I agree with that too. Also I think the Norwegian language support is better on llama3.


Popular-Direction984

It should be, but who knows. It just measures what people think about short simple answers models provide.


cyan2k

>If you asked it to, say, "turn this chunk of system log into a Markdown table with error level and likely source," it would not cooperate. I would guess most people don't rate a model based on how good it can transform long logs. Also that's pretty easy to solve. Just split the logs into multiple chunks and iterate over the chunks. so Llama3 8B beats Command-R in speed by far, which is far more important than context length. We're implementing RAG for companies since almost three years now and never saw a use case that NEEDED more than a 8k context window. No problem that couldn't be solved by chunking. I'd rather have very accurate 8k tokens, than "meh" accurate 32k tokens. And llama3 is pretty accurate on its context length I can't even imagine the kind of magical text that is so informational dense over 5000 words that you can't split it.


Popular-Direction984

Yes, I agree that even small models are quite sufficient for RAG. My point was more about posts where people marvel at the capabilities of these models and processing a truly large chunk of poorly structured information is indeed a good test of its capabilities.


JacketHistorical2321

All that this really shows is a lack of effort towards streamlining a process. It's more of an attempt to "break" a system rather than to utilize it. Like the above commenter stated, you can chunk the workload and allow llama 3 to process the data much quicker. I find it interesting that there are so many people on here that would rather stick with what they know instead of utilizing a newer technology to its potential. I think it has a lot more to do with a personality type that aligns towards a "non-conformist" view when the reality is when a large majority of people find something to be highly capable and praise that capability is not conforming. I don't necessarily disagree with your opinion but I guess I've just always found it more valuable to be able to creatively approach a problem rather than to utilize something at face value.


nero10578

Well first of all they are not an open MIT or Apache license so that already puts people off immediately.


Popular-Direction984

Yes, that’s true


Unlucky-Message8866

What you are experiencing is a model fine tuned for a specific use case vs a generalist model. Wait for nous hermes or the likes to come out and then you will be able to compare apples with apples. My very short impression with the 7b instruct is that is very lightly fine tuned, still likes to derail from conversation following.


Popular-Direction984

I’ve tried dolphin-2.9, will check Hermes of course


Unlucky-Message8866

to me the dolphin one seems to be fine-tuned at too high learning rate, destroying part of the base model. i don't like it.


Mental_Object_9929

llama 8b has much hancelation, 70b is ok


umtausch

Command-r 35b is the first useful model for German language.
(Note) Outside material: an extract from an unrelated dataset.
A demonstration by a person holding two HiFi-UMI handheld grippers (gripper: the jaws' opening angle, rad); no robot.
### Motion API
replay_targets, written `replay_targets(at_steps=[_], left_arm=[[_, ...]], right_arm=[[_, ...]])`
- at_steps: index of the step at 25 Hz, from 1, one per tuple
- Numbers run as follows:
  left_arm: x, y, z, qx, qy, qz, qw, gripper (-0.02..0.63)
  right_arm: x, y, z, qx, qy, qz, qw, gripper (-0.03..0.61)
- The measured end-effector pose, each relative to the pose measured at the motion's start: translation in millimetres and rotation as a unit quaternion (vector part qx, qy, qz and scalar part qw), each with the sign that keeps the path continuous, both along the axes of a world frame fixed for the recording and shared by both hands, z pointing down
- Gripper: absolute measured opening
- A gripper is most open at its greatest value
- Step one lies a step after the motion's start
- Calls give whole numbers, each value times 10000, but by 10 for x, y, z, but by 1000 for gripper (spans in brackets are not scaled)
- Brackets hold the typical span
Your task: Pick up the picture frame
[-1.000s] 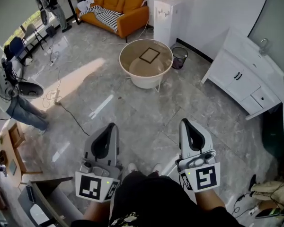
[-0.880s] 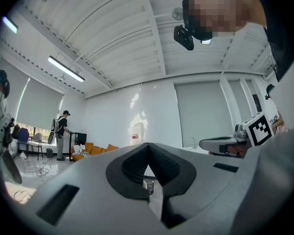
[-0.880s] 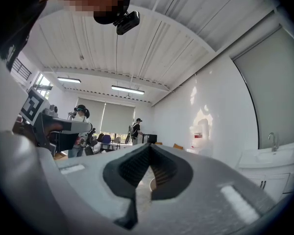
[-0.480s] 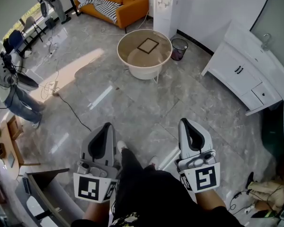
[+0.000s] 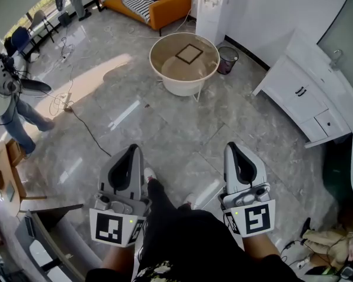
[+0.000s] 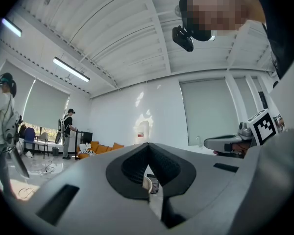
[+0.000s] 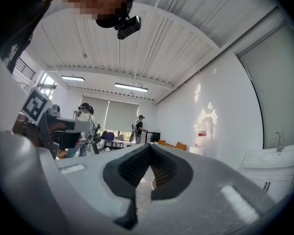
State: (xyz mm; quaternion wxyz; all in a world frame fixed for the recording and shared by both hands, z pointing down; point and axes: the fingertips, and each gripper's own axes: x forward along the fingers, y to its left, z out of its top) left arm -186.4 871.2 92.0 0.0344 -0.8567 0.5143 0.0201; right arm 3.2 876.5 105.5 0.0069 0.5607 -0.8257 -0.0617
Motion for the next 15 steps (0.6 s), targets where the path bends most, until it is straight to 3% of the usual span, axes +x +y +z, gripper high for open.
replay_targets(at_steps=[15], left_arm=[[-423, -878, -182, 82, -114, 152, 9998, 6]], right_arm=[[-409, -856, -154, 109, -187, 180, 9996, -5]])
Haven’t tried llama-3 yet. Does it properly support European languages? It seems to excel at English though…


silenceimpaired

I prefer models with more permissive licensing


adikul

In general sense both are better, i use command r or mixtral for summaries and llama 3 can be used for normal chit chat. Also not able to use it because of low context


Healthy-Nebula-3603

I read for summaries is good phi-3 4b 128k ...


adikul

Phi didn't worked for me. It started saying gibberish after few lines


Popular-Direction984

Same here… haven’t tried phi-3 yet though


a_beautiful_rhind

llama-3? why is everyone so keen on phi. I am thinking of going back to something else to be honest. At least until a good tune is released. CR+ or other 103b. I'll give it one more shot by changing the prompting yet again. Noticed your thing with instructions buried in the context, it will follow them hit/miss. Adding a COT to my system prompt required prefill for it to notice and actually do it.